> [Exercise details] Beginning with the line that has "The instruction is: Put" in it, transcribe the listing exactly through its final line, and add nothing.

--- Supplied data ---

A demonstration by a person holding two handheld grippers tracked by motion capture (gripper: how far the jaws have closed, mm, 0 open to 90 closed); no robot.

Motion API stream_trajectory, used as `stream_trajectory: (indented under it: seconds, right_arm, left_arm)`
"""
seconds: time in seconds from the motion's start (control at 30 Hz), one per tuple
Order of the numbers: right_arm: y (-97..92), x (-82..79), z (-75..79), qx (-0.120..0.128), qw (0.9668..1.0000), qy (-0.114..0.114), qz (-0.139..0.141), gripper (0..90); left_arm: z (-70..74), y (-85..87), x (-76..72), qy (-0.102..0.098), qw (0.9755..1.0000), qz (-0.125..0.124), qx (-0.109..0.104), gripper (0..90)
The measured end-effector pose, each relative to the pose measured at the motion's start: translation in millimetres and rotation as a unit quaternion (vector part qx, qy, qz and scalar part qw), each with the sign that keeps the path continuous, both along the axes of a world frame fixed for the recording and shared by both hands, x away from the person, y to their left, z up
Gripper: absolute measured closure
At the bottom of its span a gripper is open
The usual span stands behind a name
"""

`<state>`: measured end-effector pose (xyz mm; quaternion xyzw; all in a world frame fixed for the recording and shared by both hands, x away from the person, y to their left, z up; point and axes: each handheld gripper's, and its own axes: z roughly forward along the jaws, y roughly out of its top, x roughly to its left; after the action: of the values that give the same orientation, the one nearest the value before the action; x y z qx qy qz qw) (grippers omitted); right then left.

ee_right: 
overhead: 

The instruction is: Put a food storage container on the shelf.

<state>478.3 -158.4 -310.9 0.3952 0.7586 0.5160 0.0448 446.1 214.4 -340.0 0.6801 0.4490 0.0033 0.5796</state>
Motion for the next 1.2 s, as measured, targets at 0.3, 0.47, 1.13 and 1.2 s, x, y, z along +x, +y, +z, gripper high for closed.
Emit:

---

> [Exercise answer]
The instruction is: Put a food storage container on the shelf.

<state>478.3 -158.4 -310.9 0.3952 0.7586 0.5160 0.0448 446.1 214.4 -340.0 0.6801 0.4490 0.0033 0.5796</state>
Motion for the next 1.2 s, as measured, targets at 0.3, 0.47, 1.13 and 1.2 s, x, y, z along +x, +y, +z, gripper high for closed.
Emit:

The answer requires nothing more.